What to produce:
Reproduce every line of the material below, but drop the pictures.

Data section:
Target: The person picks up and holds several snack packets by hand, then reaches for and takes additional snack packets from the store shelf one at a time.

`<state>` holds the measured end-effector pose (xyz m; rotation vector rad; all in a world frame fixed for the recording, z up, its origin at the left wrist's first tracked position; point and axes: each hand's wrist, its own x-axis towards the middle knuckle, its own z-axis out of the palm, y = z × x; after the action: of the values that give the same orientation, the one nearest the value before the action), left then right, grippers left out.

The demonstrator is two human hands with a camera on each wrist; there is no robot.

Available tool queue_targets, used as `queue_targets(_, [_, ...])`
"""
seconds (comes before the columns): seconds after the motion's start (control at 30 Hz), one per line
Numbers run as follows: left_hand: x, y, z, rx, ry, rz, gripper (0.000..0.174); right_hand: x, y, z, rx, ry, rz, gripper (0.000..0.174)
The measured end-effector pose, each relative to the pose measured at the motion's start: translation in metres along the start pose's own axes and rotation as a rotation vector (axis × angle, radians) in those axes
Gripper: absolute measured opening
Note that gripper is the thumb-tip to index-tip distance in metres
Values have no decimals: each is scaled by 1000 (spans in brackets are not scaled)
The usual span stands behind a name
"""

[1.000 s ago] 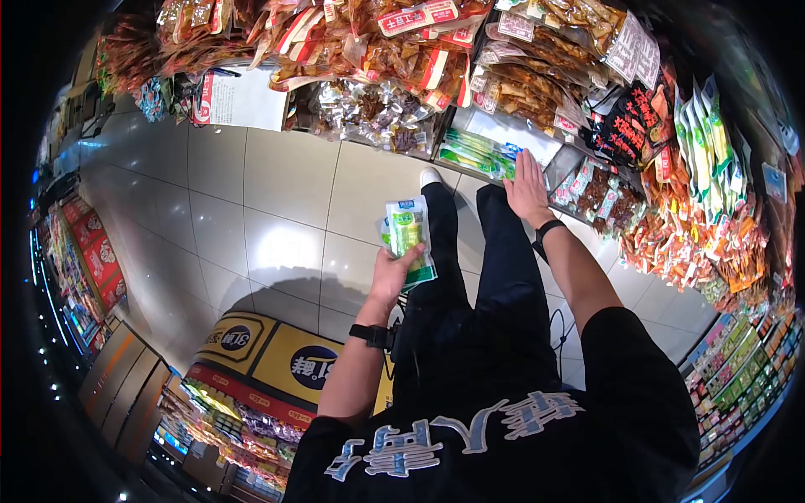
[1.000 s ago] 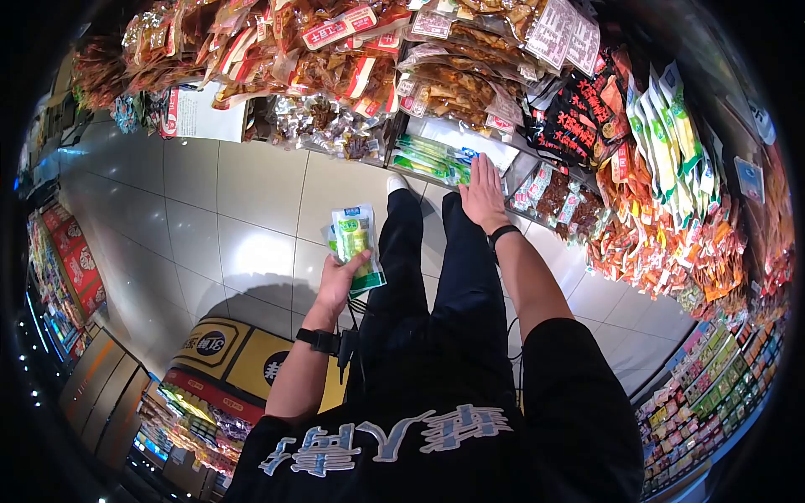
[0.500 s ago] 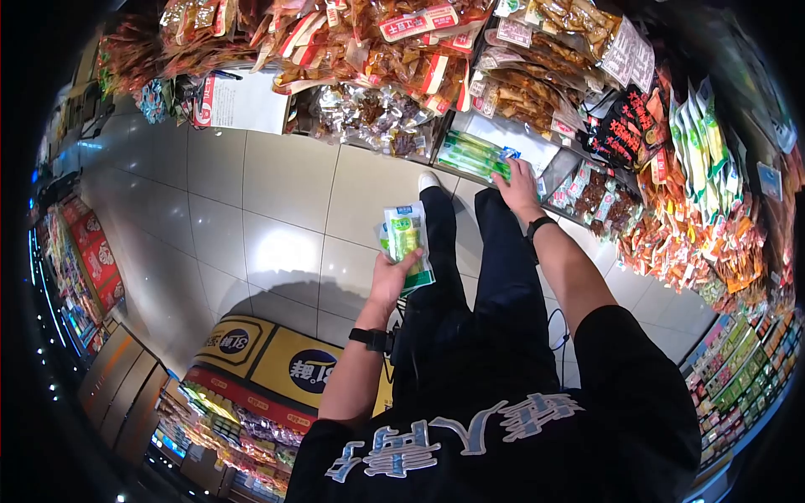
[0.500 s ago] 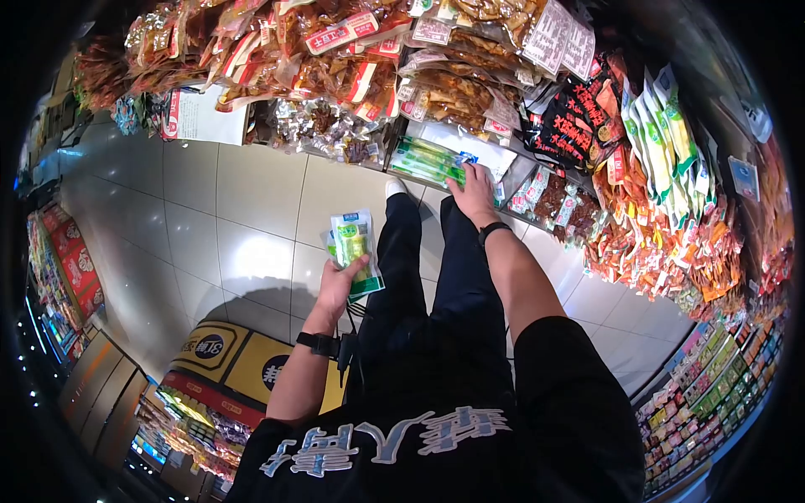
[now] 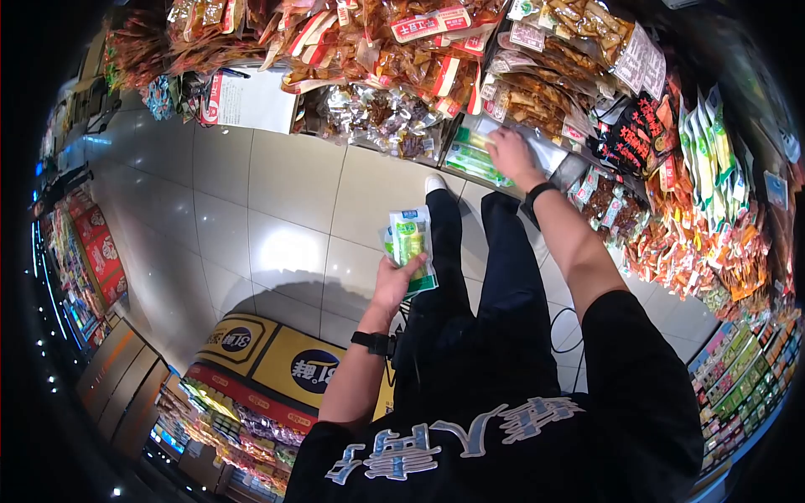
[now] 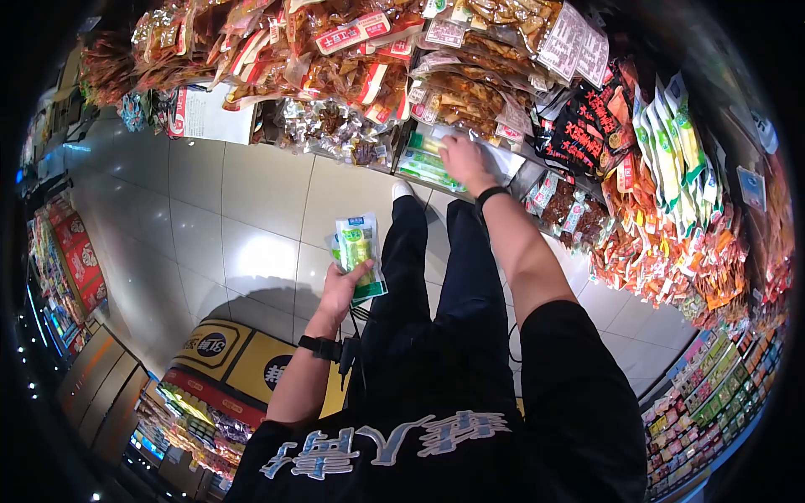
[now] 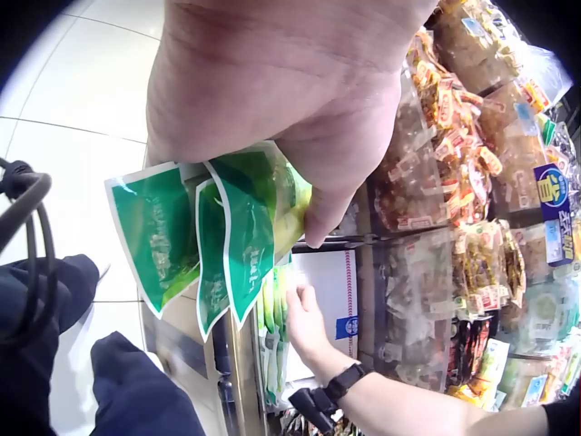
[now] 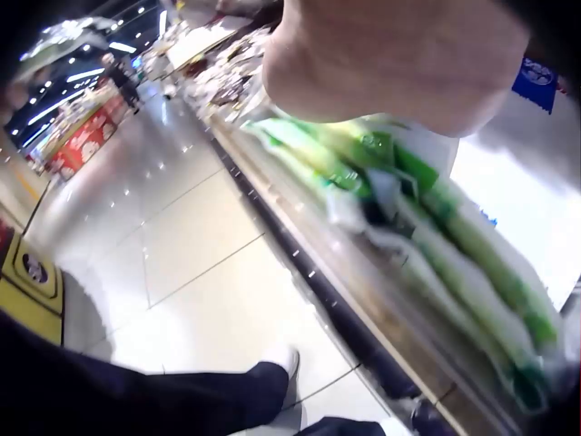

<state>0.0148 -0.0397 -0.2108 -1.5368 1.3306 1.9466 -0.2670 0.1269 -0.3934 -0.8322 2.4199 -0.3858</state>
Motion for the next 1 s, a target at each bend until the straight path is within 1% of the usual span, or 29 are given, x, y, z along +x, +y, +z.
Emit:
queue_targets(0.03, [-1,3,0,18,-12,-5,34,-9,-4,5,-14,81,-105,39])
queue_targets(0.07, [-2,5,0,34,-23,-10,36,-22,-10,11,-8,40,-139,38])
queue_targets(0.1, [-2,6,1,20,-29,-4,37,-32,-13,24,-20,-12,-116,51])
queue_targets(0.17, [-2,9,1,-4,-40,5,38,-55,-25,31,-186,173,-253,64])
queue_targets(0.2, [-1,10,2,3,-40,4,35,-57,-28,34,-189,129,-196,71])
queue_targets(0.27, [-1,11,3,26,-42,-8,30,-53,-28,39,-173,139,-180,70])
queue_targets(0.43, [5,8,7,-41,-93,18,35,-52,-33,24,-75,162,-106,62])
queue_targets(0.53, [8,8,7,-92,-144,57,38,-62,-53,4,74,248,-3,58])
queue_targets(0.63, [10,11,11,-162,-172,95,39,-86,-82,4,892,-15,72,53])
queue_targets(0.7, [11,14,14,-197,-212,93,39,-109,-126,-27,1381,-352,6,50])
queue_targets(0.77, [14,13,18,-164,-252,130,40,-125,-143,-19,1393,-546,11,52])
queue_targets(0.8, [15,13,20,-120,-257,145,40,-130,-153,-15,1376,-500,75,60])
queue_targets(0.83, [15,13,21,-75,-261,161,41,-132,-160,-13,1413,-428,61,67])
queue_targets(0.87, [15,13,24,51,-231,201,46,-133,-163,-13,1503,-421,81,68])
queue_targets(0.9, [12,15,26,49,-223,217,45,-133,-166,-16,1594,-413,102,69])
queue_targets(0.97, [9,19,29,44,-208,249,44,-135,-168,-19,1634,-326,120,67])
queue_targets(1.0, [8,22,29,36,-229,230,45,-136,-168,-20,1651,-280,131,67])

Result:
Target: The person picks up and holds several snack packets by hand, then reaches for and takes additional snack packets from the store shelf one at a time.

`<state>` holds the measured end-effector pose (xyz m; rotation vector rad; all in a world frame fixed for the recording, z up, its origin at the left wrist's first tracked position; point and axes: each hand's wrist, its own x-axis towards the middle knuckle, its own z-axis out of the palm, y = z × x; after the action: of the values that give the same orientation, the one nearest the value before the action), left then right, grippers left out.

The demonstrator is two human hands with a camera on each wrist; there is no robot.

Available tool queue_targets, used as `queue_targets(_, [_, ...])`
"""
seconds (comes before the columns): seconds after the motion's start (control at 30 Hz), one per line
Numbers run as follows: left_hand: x, y, z, rx, ry, rz, gripper (0.000..0.174); right_hand: x, y, z, rx, ry, rz, gripper (0.000..0.174)
The measured end-effector pose, each relative to the pose measured at the motion's start: translation in metres along the start pose's own axes and rotation as a rotation vector (axis × angle, radians) in those axes
Gripper: absolute measured opening
Note that gripper is the thumb-tip to index-tip distance in metres
Values have no decimals: each is scaled by 1000 (spans in brackets are not scaled)
The usual span stands behind a name
"""

[1.000 s ago] 
[1.000 s ago] 
[0.500 s ago] 
[0.500 s ago] 
[now] 
[now] 
[now] 
[now] 

<state>0.0148 -0.0397 -0.2108 -1.5368 1.3306 1.9466 -0.2670 0.1269 -0.3934 -0.8322 2.4199 -0.3858</state>
Motion for the next 1 s, a target at each bend until the straight path is within 1% of the usual span, or 29 are given, x, y, z along +x, +y, +z.
Emit:
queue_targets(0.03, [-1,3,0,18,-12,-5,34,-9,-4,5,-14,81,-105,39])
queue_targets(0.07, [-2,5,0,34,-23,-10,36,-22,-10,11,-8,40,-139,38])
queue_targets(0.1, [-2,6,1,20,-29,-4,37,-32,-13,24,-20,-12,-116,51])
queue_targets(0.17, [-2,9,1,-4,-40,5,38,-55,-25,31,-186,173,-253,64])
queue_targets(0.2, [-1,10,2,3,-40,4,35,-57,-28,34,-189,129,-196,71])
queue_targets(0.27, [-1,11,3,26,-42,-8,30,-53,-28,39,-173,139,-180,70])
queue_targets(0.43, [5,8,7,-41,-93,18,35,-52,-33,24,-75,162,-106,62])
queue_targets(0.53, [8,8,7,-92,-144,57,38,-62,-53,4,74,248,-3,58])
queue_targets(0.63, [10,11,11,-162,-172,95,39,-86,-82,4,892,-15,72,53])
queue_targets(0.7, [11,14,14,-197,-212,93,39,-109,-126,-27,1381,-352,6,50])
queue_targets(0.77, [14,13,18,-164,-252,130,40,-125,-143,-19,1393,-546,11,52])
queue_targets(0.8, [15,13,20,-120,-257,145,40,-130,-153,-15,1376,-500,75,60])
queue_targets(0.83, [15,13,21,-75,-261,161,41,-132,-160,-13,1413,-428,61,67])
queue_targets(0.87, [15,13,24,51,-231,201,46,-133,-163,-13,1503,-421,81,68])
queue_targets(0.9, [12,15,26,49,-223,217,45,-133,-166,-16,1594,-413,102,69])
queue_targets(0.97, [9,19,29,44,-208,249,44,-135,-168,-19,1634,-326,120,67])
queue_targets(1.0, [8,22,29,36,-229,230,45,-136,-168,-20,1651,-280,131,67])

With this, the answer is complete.